W końcu podopieczni Julena Lopeteguiego objęli prowadzenie. Ponownie Bowen wyłożył futbolówkę niekrytemu Kudusowi, który tym razem był bezbłędny.
Son próbował doprowadzić do remisu. Tym razem lider "Spurs" chciał zaskoczyć Areolę lewą nogą, ale został zablokowany przez Kilmana. Później Johnson nie wykorzystał dogodnej okazji, główkując obok słupka.
W 37. minucie Kulusevski trafił do siatki. Szwed oddał precyzyjne uderzenie, piłka odbiła się od obu słupków, po czym przekroczyła linię bramkową. Do przerwy utrzymał się wynik 1:1. Na drugą połowę nie wyszedł James Maddison. Ange Postecoglou zdecydował się wprowadzić na murawę Pape Sarra.

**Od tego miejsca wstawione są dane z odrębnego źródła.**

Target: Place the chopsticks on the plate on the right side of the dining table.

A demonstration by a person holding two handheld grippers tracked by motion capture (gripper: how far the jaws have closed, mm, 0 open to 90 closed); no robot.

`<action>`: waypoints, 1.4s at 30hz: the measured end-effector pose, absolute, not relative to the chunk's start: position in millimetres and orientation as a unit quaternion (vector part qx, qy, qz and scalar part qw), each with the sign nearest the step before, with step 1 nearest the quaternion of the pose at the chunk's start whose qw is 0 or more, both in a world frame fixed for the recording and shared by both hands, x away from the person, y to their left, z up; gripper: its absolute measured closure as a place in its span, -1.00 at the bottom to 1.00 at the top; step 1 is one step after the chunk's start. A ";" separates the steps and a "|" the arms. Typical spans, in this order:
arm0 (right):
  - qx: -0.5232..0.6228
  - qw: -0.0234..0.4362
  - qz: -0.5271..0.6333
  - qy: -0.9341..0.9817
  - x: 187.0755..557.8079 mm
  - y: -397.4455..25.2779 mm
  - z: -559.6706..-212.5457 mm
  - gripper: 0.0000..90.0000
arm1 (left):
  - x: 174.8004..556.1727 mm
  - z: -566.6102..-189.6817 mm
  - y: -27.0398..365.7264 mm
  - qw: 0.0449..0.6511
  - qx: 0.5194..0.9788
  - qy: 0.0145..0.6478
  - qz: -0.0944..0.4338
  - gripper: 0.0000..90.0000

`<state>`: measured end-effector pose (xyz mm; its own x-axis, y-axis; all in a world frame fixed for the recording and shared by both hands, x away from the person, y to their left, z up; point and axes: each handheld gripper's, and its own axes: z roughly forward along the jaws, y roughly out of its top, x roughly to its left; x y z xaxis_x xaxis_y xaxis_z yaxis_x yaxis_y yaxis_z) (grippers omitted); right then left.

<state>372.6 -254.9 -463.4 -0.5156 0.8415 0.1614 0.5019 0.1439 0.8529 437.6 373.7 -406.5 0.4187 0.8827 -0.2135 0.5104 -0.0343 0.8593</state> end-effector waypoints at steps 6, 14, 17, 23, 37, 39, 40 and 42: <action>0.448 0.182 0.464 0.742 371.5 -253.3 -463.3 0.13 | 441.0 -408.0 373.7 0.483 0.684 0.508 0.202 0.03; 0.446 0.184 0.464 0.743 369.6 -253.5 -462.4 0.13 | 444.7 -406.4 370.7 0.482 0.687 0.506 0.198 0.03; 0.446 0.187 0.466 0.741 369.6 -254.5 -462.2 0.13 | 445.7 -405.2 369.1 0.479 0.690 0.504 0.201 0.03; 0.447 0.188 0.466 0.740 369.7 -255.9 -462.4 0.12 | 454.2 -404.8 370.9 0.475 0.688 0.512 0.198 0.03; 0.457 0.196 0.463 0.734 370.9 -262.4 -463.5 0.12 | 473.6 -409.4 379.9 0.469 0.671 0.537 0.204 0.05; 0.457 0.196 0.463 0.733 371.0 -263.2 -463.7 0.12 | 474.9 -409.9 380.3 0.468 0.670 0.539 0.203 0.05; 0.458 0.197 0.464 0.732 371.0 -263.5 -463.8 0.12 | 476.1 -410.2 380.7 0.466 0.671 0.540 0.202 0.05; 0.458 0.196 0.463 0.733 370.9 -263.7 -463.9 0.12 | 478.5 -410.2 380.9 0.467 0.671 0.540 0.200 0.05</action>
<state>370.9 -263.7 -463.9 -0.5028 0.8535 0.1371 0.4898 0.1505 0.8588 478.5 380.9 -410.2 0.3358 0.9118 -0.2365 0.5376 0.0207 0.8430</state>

W 50. minucie Todibo uratował "Młoty", blokując Udogiego. Kilkadziesiąt sekund później Włoch zanotował asystę przy trafieniu Bissoumy. Tottenham błyskawicznie podwyższył prowadzenie. Areola obronił strzał Sona, ale piłka przypadkowo odbiła się od Todibo i wpadła do siatki.

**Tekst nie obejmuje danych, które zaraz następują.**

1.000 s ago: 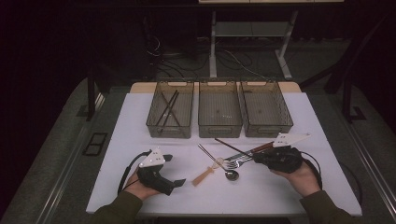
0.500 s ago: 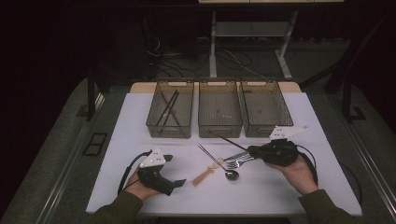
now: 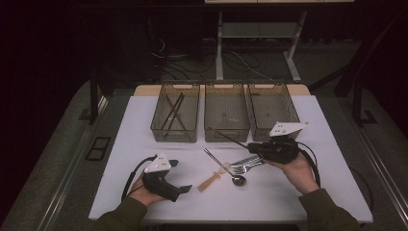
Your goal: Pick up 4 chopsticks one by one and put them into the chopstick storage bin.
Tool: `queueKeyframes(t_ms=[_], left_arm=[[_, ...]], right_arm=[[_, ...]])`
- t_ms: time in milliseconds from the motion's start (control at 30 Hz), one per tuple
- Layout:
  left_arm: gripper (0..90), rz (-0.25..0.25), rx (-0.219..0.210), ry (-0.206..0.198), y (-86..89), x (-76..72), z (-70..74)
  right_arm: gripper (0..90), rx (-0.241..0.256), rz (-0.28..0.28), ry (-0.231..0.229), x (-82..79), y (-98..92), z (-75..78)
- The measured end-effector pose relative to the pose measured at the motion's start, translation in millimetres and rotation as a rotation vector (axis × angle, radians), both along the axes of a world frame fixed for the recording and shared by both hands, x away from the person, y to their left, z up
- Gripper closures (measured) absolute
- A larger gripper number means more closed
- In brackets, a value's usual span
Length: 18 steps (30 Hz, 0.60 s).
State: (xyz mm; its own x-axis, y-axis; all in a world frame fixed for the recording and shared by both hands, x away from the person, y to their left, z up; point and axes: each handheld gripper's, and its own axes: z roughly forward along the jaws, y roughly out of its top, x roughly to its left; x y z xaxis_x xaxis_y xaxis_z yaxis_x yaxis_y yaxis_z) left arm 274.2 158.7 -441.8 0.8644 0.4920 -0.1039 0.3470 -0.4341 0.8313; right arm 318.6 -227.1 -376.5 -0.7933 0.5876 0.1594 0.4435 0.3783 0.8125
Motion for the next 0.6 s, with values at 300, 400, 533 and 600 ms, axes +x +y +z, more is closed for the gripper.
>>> queueKeyframes(t_ms=[300, 400, 533, 600], left_arm=[[0.0, 0.007, -0.008, 0.005, -0.7, -0.3, -0.3], [0.0, 0.006, -0.009, 0.005, -0.9, -0.6, -0.3], [0.0, 0.003, -0.006, 0.0, -0.8, -0.4, -0.1], [0.0, 0.003, -0.006, -0.001, -0.9, -0.4, -0.1]], right_arm=[[85.5, 0.005, -0.01, -0.007, 12.6, 13.1, 5.9], [85.5, 0.002, -0.016, -0.012, 15.4, 18.3, 7.8], [85.5, 0.0, -0.012, -0.019, 18.1, 25.3, 10.2], [85.5, -0.005, -0.009, -0.021, 20.4, 28.7, 11.6]])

West Ham był całkowicie rozbity. W 60. minucie Son trafił do siatki. Koreańczyk przebiegł z piłką kilkadziesiąt metrów, po czym trafił lewą nogą przy bliższym słupku.
W końcówce meczu Kudus wyleciał z boiska. Ghańczyk kopnął Van de Vena, po czym zaatakował jego twarz. Sędzia początkowo chciał ukarać 24-latka żółtą kartką, ale po analizie VAR wyciągnął czerwoną.
Finalnie Tottenham wygrał 4:1 i wskoczył na szóste miejsce w tabeli. West Ham zajmuje 14. lokatę.